Eleventh Circuit holds that arbitration agreement in collective bargaining contract for seamen is enforceable ...


Eleventh Circuit holds that arbitration agreement in collective bargaining contract for seamen is enforceable under Convention on the Recognition and Enforcement of Foreign Arbitral Awards, which supersedes relevant portions of the Seaman’s Wage Act
His employer, Celebrity Cruises, Inc. (Defendant) required Ignacio Eufemio Lobo (Plaintiff), a stateroom attendant on a passenger ship, to share his gratuities with his assistant by paying the assistant $1.20 per passenger per day from his own earnings. Plaintiff alleges that Defendant imposed this requirement through duress as a result of the unequal bargaining position of the parties. This requirement breaches the collective bargaining agreement governing the terms of his employment, which include gratuities as part of a stateroom attendant’s pay.
Plaintiff filed suit in federal district court. The Defendant moved to dismiss on the grounds that, pursuant to the same collective bargaining agreement, his wage claim must be sent to arbitration. Plaintiff responded that the arbitration clause in the collective bargaining agreement was invalid because it conflicted with both the Seaman’s Wage Act which gives seamen the right to access federal courts to resolve wage disputes, 46 U.S.C. Section 10313, and the Supreme Court’s decision in U.S. Bulk Carriers, Inc. v. Arguelles, 400 U.S. 351 (1971). The district court dismissed the complaint ruling that the Convention on the Recognition and Enforcement of Foreign Arbitral Awards (the Convention) 9 U.S.C. Sections 202‑208 the Seaman’s Wage Act and Arguelles had been superseded by. Plaintiff appealed to the U.S. Court of Appeals for the Eleventh Circuit.

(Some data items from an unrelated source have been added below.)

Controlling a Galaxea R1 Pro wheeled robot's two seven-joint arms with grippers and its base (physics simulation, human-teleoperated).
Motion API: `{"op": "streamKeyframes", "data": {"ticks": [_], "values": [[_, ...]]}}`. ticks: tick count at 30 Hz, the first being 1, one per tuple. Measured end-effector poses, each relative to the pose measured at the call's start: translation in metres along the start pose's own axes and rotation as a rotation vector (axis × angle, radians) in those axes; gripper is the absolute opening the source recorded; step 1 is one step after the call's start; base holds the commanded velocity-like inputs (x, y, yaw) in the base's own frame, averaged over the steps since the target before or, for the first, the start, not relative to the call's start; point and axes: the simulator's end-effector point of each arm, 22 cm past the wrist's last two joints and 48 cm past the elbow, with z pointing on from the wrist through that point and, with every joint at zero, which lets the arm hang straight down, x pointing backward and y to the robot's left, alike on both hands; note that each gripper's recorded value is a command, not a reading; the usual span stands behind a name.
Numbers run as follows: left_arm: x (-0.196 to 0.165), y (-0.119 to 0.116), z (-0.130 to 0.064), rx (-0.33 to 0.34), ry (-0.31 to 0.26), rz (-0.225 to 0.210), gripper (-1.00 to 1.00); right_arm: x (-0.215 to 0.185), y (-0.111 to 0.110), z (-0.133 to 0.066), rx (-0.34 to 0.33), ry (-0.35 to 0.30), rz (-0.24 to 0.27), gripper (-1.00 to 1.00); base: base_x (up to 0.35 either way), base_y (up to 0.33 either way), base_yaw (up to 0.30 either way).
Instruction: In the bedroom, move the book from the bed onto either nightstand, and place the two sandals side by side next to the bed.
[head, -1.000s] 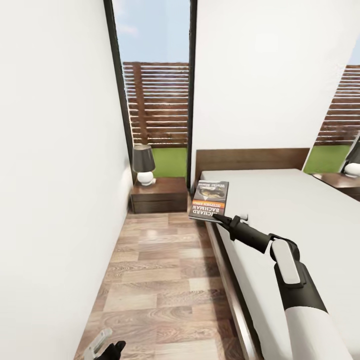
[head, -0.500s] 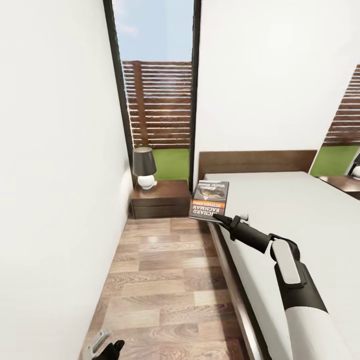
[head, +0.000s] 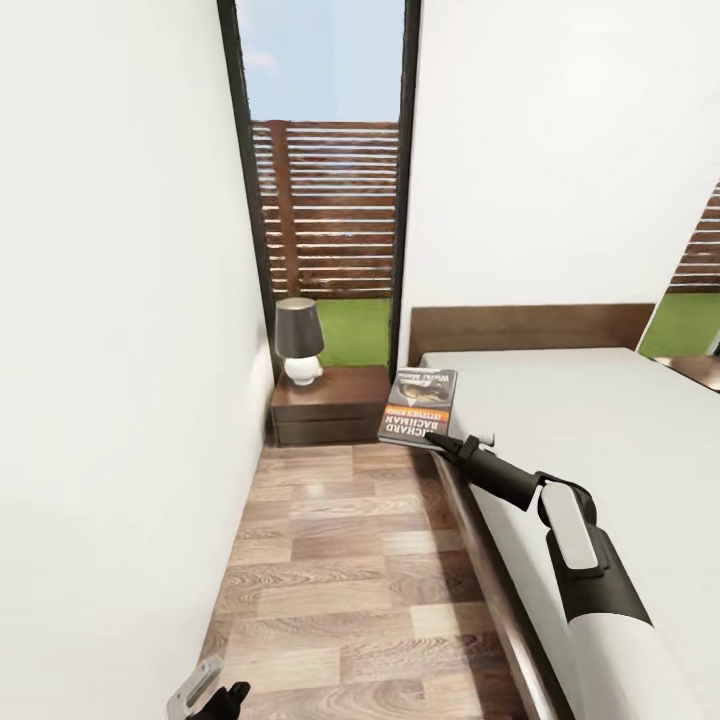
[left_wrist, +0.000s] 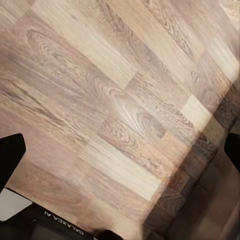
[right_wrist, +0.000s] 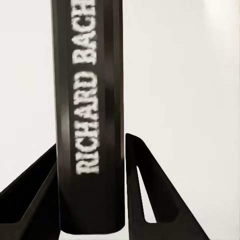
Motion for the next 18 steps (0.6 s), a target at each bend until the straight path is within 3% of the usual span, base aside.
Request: {"op": "streamKeyframes", "data": {"ticks": [10, 14, 15, 16, 18], "values": [[0.001, 0.0, 0.0, -0.001, 0.001, 0.002, 1.0, 0.004, -0.007, 0.001, 0.01, 0.005, 0.017, -1.0, 0.326, 0.008, 0.0], [0.001, 0.0, 0.0, -0.001, 0.001, 0.002, 1.0, 0.015, -0.029, 0.004, 0.04, 0.025, 0.072, -1.0, 0.329, 0.001, 0.0], [0.001, 0.0, 0.0, -0.001, 0.001, 0.002, 1.0, 0.022, -0.043, 0.005, 0.057, 0.039, 0.113, -1.0, 0.329, 0.0, 0.0], [0.001, 0.0, 0.0, -0.001, 0.002, 0.002, 1.0, 0.026, -0.052, 0.005, 0.079, 0.047, 0.121, -1.0, 0.329, 0.0, 0.0], [0.001, 0.0, 0.0, -0.001, 0.001, 0.002, 1.0, 0.03, -0.057, 0.007, 0.071, 0.053, 0.161, -1.0, 0.329, 0.0, 0.0]]}}
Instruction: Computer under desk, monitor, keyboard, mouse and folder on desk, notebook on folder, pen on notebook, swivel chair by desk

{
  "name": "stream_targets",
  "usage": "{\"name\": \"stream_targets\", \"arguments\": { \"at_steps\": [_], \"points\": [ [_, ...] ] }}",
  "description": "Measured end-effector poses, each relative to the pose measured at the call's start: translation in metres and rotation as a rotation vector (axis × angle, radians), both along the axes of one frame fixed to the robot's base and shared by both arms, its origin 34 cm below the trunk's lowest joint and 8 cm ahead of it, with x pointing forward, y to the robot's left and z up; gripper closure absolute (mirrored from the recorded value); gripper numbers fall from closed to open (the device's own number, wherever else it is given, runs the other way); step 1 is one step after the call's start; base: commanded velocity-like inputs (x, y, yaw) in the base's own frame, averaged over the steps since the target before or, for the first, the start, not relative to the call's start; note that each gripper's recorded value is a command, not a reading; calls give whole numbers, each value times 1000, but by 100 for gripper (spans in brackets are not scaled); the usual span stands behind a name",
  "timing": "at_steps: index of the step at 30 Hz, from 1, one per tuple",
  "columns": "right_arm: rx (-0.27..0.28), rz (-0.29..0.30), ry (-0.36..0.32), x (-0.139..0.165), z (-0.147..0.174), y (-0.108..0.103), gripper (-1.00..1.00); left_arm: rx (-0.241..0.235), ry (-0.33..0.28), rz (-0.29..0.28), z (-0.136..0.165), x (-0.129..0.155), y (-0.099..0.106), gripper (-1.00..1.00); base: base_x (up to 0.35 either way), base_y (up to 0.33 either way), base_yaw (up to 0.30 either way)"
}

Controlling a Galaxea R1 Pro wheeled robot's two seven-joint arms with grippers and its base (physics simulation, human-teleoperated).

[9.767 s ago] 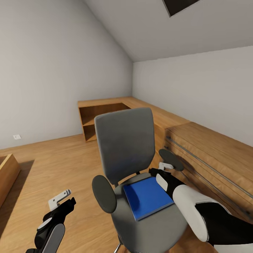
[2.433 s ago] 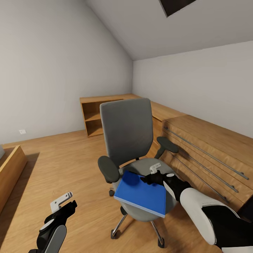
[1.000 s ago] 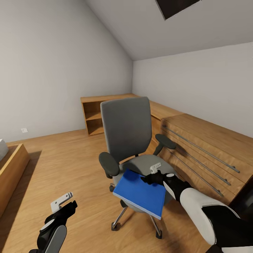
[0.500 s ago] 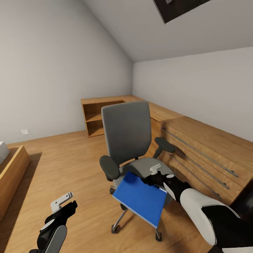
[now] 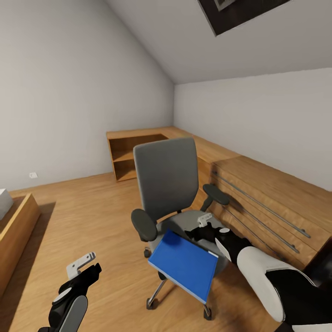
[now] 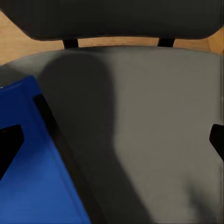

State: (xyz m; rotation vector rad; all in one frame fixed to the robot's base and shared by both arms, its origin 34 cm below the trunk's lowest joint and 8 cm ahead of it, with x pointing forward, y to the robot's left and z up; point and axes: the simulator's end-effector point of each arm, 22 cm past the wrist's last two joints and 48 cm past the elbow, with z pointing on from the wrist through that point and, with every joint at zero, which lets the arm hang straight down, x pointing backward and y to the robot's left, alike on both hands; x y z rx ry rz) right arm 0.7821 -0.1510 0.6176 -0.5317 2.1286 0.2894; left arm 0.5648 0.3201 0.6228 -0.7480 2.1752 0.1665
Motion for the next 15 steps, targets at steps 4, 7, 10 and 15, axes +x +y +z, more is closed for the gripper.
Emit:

The Court affirms, holding that the Convention superseded the Seaman’s Wage Act and that Arguelles did not apply here.

“In Arguelles, the Court considered whether the provisions of the Seaman’s Wage Act were displaced by the subsequent enactment of the Labor Management Relations Act (LMRA), which ‘provides a federal remedy to enforce grievance and arbitration provisions of collective‑bargaining agreements’ in commercial industries. Supra, at 352. The Supreme Court held that the LMRA did not abrogate the Seaman’s Wage Act remedy.” [Slip op. 2].

In the Court’s view, “the underlying basis of the Supreme Court’s decision in Arguelles was the fact that there was nothing in the language or legislative history of the LMRA to indicate an intent to abrogate the statutory right to sue in federal court afforded by the Seaman’s Wage Act.” [Slip op. 3].
On the other hand, in discussing the Convention, the Court determined that “Congress explicitly agreed to ‘recognize an agreement in writing under which the parties undertake to submit to arbitration all or any differences which have arisen . . . between them in respect of a defined legal relationship, whether contractual or not, concerning a subject matter capable of settlement by arbitration.’ Convention, Article II(1). Indeed, the Convention compels federal courts to direct qualifying disputes to arbitration.” In light of this distinction the Court held that “to nullify the arbitration provision here would hinder the purpose of the Convention and subvert congressional intent.” [Slip op. 4].
Citation: Lobo v. Celebrity Cruises, Inc., 488 F.3d 891 (11th Cir. 2007).

Most Recent Posts

Eleventh Circuit holds that arbitration agreement in collective bargaining contract for seamen is enforceable ...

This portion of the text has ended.